### What is needed
What lines of the material hold the string "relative"? Pull each of them out.

Data provided Start Marker

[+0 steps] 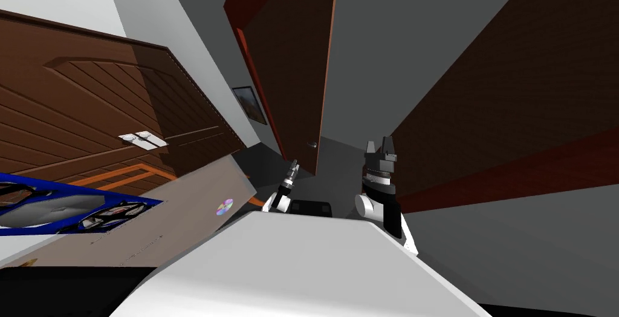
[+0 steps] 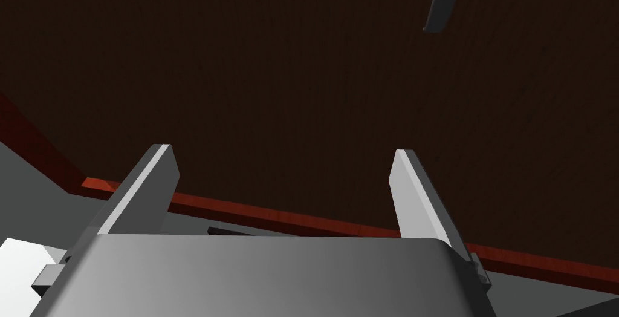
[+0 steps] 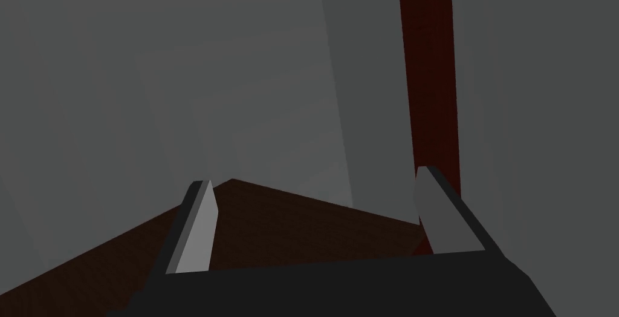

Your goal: Push the door open

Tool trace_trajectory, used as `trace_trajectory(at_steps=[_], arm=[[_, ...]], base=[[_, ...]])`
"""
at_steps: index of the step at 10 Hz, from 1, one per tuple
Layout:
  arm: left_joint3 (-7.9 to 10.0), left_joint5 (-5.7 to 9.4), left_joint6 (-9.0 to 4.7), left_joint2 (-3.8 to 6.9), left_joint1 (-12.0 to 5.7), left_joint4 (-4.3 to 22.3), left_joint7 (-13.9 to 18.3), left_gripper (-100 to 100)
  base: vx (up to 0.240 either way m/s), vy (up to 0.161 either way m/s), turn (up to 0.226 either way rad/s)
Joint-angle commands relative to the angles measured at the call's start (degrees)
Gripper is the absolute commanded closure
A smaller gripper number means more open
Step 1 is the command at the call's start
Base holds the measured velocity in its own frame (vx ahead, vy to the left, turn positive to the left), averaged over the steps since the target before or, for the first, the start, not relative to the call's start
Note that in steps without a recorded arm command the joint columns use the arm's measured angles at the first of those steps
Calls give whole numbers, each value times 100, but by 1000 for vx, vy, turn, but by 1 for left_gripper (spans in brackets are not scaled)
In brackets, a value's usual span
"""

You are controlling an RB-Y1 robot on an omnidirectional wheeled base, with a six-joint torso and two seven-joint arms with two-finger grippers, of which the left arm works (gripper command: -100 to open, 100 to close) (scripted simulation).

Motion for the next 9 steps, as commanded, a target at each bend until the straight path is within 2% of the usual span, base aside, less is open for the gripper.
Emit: trace_trajectory(at_steps=[1, 9], arm=[[-45, 3, -37, -20, -106, 238, -11, -100], [-258, 26, -228, -55, -463, 1225, -20, -100]], base=[[82, 56, -65], [85, 52, -70]])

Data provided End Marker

### Answer to this problem
Joint-angle commands relative to the angles measured at the call's start (degrees)
Base holds the measured velocity in its own frame (vx ahead, vy to the left, turn positive to the left), averaged over the steps since the target before or, for the first, the start, not relative to the call's start

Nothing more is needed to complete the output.